NOTICE: Fourth Circuit I.O.P. 36.6 states that citation of unpublished dispositions is disfavored except for establishing res judicata, estoppel, or the law of the case and requires service of copies of cited unpublished dispositions of the Fourth Circuit.
Tyrone Hiawatha LEE, Plaintiff-Appellant,
v.
Donald S. CALDWELL; Robert Q. Harris; Clifford R.
Weckstein, Defendants-Appellees.

No. 93-6515.

United States Court of Appeals,
Fourth Circuit.

Submitted: July 16, 1993.
Decided: August 5, 1993.

Appeal from the United States District Court for the Western District of Virginia, at Roanoke. James C. Turk, Chief District Judge. (CA-92-520-R)

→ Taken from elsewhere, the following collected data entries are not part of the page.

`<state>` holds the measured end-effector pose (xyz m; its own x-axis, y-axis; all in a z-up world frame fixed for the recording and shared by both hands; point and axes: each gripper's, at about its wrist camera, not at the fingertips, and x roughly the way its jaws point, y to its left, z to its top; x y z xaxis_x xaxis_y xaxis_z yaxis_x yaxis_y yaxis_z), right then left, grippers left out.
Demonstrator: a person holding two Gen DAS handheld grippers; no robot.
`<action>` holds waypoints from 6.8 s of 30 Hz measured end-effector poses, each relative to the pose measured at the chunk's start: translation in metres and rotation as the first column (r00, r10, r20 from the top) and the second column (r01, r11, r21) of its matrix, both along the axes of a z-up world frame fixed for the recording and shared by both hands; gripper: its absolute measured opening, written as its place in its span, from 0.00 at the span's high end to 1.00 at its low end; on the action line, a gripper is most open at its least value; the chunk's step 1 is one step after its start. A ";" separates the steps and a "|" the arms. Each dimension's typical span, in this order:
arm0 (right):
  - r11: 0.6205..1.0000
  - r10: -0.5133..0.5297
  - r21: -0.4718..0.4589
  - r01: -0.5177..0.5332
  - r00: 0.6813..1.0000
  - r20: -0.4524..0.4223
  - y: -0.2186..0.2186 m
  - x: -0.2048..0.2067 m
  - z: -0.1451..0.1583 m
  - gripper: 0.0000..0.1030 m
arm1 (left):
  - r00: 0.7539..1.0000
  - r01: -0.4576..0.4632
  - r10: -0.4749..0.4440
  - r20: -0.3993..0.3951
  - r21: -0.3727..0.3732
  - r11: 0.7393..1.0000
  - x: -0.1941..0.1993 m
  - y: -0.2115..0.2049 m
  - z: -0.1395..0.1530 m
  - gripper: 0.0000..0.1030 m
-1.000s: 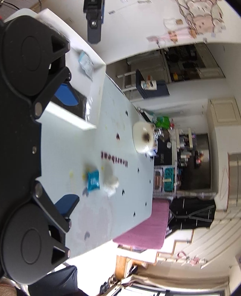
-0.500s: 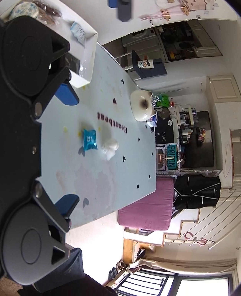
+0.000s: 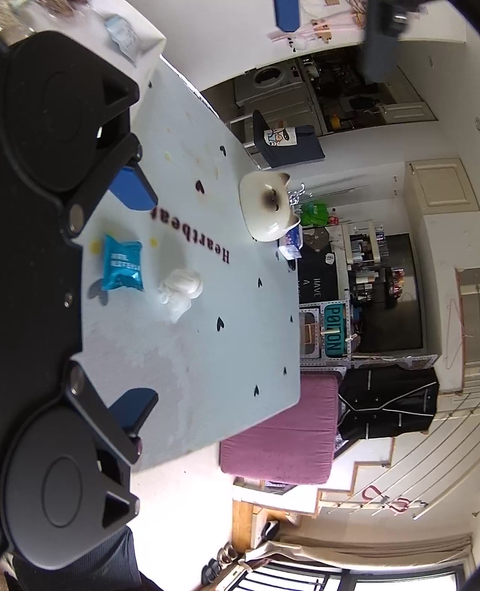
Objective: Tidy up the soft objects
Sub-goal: 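Move the left gripper to the white cotton puff while the right moves to the blue packet, then close the left gripper on the cotton puff while the right closes on the blue packet, then carry the cotton puff over the white box while the right carries the blue packet there, then lower the cotton puff into the box and open the left gripper while the right releases the packet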
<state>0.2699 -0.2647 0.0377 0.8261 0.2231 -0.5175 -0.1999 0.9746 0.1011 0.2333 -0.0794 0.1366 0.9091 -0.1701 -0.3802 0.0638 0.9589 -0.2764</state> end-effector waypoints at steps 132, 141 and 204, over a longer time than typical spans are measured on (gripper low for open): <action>0.981 0.170 0.098 -0.165 0.985 -0.040 0.177 -0.085 0.010 0.45 | 0.945 0.186 -0.172 -0.278 0.025 0.982 -0.039 0.201 -0.079 0.66; 0.964 0.244 0.145 -0.224 0.960 -0.135 0.222 -0.073 -0.005 0.45 | 0.909 0.189 -0.166 -0.382 0.025 0.982 -0.046 0.234 -0.119 0.66; 0.951 0.283 0.232 -0.203 0.872 -0.398 0.317 -0.009 -0.067 0.91 | 0.825 0.275 -0.219 -0.521 0.031 0.961 -0.040 0.245 -0.170 0.68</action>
<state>0.2613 0.0522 -0.0293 0.4454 0.5091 -0.7365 -0.3268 0.8583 0.3956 0.1930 0.1655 -0.0330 0.5156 -0.2984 -0.8032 0.1797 0.9542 -0.2391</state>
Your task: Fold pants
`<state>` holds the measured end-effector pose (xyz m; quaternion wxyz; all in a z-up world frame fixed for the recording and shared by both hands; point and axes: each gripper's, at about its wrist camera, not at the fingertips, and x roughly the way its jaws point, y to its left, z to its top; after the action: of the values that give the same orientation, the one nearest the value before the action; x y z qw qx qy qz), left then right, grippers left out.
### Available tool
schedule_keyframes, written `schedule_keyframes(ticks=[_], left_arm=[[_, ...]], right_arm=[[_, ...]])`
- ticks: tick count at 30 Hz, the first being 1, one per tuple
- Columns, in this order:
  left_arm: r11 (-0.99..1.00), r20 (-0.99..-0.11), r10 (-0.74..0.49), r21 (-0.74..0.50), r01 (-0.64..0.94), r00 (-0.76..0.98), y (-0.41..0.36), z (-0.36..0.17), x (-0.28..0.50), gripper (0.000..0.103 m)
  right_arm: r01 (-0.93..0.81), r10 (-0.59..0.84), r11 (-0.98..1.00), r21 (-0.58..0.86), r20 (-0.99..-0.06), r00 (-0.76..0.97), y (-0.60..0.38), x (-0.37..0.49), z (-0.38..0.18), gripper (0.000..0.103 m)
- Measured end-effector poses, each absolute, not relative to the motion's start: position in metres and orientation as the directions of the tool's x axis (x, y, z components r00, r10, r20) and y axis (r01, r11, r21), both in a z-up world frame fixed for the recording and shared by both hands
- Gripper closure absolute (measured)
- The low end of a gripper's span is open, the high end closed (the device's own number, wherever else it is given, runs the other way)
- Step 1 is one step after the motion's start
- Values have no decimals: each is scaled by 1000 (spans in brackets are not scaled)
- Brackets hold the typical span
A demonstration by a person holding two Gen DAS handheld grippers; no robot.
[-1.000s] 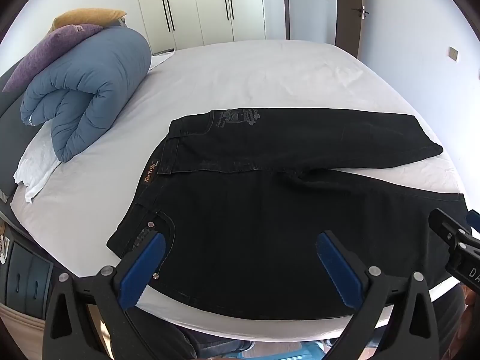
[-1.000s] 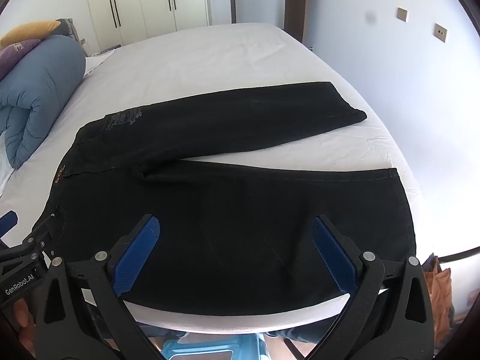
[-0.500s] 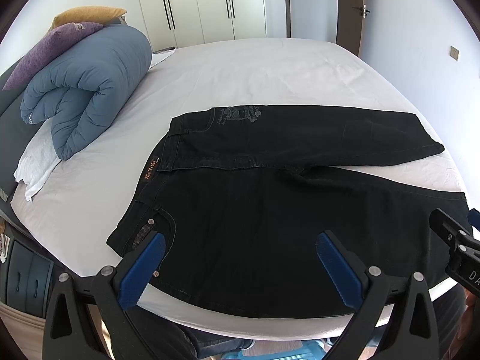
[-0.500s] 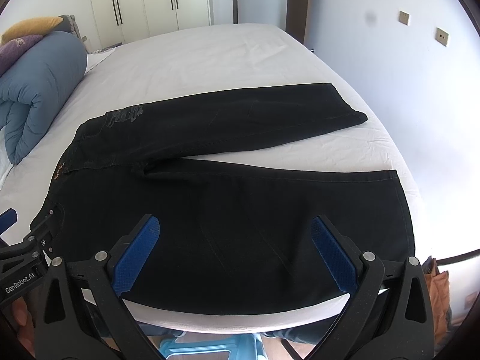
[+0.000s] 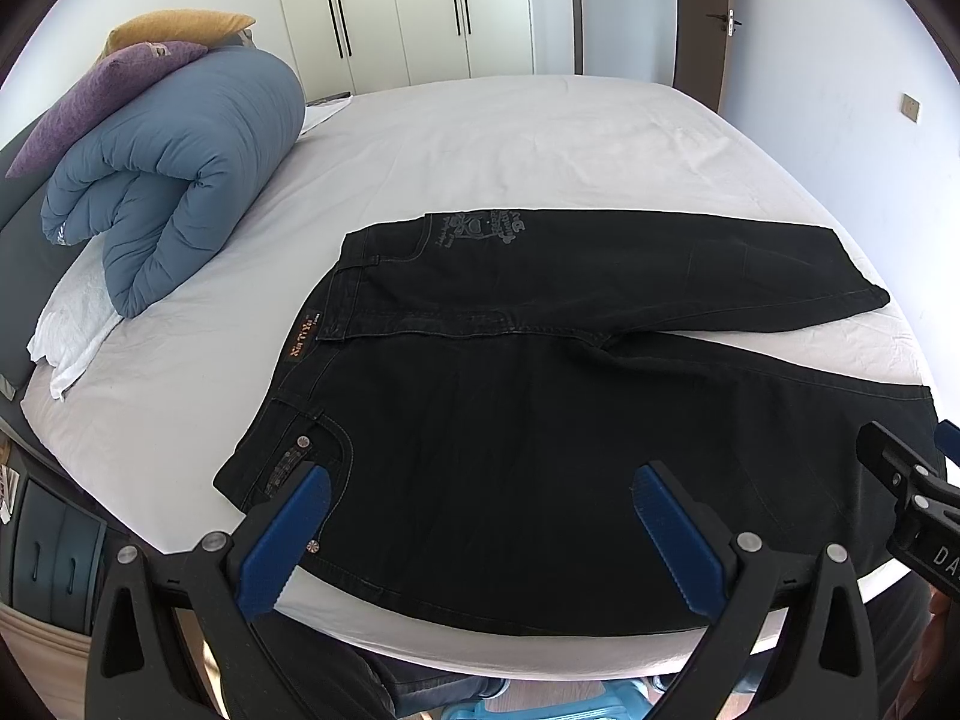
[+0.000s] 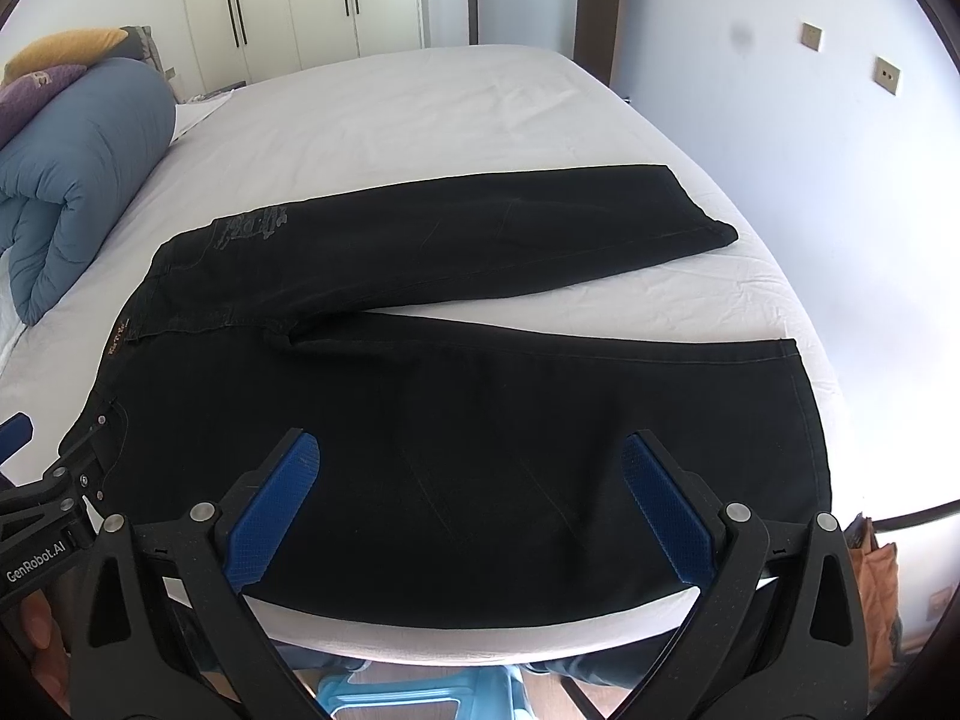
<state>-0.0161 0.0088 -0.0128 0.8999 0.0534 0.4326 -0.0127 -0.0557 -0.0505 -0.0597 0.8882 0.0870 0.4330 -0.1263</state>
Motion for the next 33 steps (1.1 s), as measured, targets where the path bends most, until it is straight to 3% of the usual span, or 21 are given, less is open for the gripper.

Tyrone Hiawatha Lee, Appellant Pro Se.

Kevin Scott Blair, Woods, Rogers & Hazlegrove, Roanoke, Virginia; Mark Ralph Davis, Office of the Attorney General of Virginia, Richmond, Virginia, for Appellees.

W.D.Va.

AFFIRMED.

Before NIEMEYER, HAMILTON, and WILLIAMS, Circuit Judges.

OPINION

PER CURIAM:

1

Tyrone Hiawatha Lee appeals from the district court’s orders granting summary judgment against him and denying his Fed. R. Civ. P. 59 motion for reconsideration of the grant of summary judgment against him. We review both orders. See Dove v. CODESCO, 569 F.2d 807, 810 (4th Cir. 1978). Finding no reversible error, we affirm.

2

The district court properly construed Lee’s 42 U.S.C. Sec. 1983 (1988) filing as a petition under 28 U.S.C. Sec. 2254 (1988) because Lee’s complaint alleged deprivation of his right to appeal and requested release from imprisonment. Further, Lee’s own filings showed that the conspiracy he alleged between some twenty-seven people to deprive him of his right to appeal was fanciful and without any factual basis. We affirm, therefore, on the reasoning of the district court. Lee v. Caldwell, No. CA-92-520-R (W.D. Va. Apr. 14, 1993). Lee’s motion for reconsideration asserted only that he desired recusal of the entire District Court for the Western District of Virginia, rather than recusal of only the judge who did recuse himself. As grounds for the reconsideration, Lee’s motion did not state any more than that he desired the court review its legal basis for the denial of relief. Thus, the motion was without merit. Cf. United States v. Williams, 674 F.2d 310, 312 (4th Cir. 1982). The motion was properly denied. Id. at 313.

3

We dispense with oral argument because the facts and legal contentions are adequately presented in the materials before the Court and argument would not aid the decisional process.